The contribution of the aquatic water body to the tritium (3H) flux in the atmosphere near the discharge point of Kakrapar Gujarat Site has been assessed by collecting and analyzing the 3H activity in the air moisture and in the water sample near the aquatic discharge point. The observed air 3H activity near the discharge point was in the range of ≤0.20–19.8 Bq/m3, whereas the predicted 3H activity at the same location due to the atmospheric release through stack varied from 0.10 to 0.15 Bq/m3. The range of water 3H activity through the discharge point varied from ≤10 to 3482 Bq/l. The 3H flux (water to air transfer) was estimated and found to be in the range of ≤5.90E+01 – 2.05E+04 Bq/m2/s. The observation shows that during radioactive aquatic releases, there is an increase in the 3H activity levels in the water vapor near the aquatic discharge point.

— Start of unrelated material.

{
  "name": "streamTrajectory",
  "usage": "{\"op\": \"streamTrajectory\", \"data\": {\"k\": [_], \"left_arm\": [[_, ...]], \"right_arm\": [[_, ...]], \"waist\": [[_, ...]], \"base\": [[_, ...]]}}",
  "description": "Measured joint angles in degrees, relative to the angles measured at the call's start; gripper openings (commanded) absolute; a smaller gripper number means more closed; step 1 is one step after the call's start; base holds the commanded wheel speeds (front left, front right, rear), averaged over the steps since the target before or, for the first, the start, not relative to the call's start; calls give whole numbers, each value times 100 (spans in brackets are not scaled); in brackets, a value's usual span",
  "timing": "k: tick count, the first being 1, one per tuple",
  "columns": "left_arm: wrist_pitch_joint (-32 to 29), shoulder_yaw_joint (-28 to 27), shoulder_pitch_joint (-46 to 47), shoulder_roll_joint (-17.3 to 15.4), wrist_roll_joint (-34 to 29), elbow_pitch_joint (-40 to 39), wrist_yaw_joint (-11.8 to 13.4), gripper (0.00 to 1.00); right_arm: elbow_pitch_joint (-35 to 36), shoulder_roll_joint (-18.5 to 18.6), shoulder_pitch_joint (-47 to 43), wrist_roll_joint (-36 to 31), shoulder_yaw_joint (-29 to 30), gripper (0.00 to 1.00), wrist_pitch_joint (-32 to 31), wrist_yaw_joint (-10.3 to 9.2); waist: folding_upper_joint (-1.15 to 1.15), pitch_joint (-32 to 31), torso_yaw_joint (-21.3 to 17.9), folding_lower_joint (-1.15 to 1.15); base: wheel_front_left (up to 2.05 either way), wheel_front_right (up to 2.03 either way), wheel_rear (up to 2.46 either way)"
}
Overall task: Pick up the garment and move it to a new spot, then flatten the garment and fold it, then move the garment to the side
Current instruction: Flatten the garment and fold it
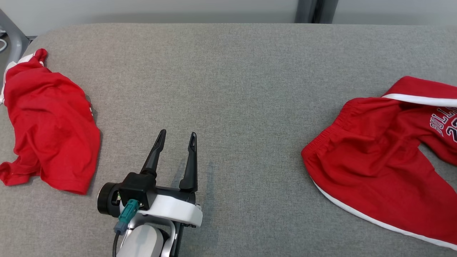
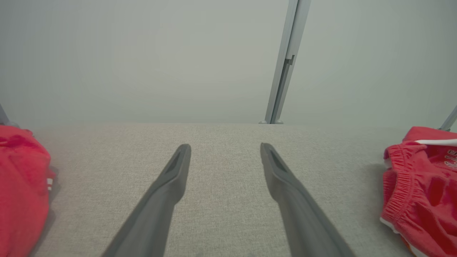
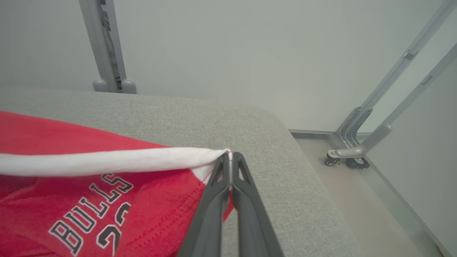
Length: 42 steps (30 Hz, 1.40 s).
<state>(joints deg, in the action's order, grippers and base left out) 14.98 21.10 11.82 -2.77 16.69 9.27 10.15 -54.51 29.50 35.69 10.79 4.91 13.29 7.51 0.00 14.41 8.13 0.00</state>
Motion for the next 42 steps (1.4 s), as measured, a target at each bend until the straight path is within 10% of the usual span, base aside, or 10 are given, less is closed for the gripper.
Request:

The observed 3H activity levels in air samples were extremely low to contribute any additional dose to the member of the public as compared to the public dose obtained from natural background sources.

Keywords: Blowdown, exchange velocity, flux, tritiated water vapor, pressurized heavy-water reactor, tritium


How to cite this article:
Joshi CP, Patra A K, Nankar D P, Saradhi I V, Kumar A V. Studies on the contribution of the aquatic water body to the tritium flux in the atmosphere near the discharge point of Kakrapar Gujarat Site, India. Radiat Prot Environ 2022;45:76-80

How to cite this URL:
Joshi CP, Patra A K, Nankar D P, Saradhi I V, Kumar A V. Studies on the contribution of the aquatic water body to the tritium flux in the atmosphere near the discharge point of Kakrapar Gujarat Site, India. Radiat Prot Environ [serial online] 2022 [cited 2023 Jan 28];45:76-80. Available from: https://www.rpe.org.in/text.asp?2022/45/2/76/364557




  Introduction Top


Radioactive liquid waste containing fission products and activation products is generated during the operation and maintenance of pressurized heavy-water reactors (PHWRs). In general, after proper treatment (processing and dilution), low-level liquid waste is disposed into the nearby waterbody through a discharge point as per the approved guideline given by the regulatory authority (Atomic Energy Regulatory Board).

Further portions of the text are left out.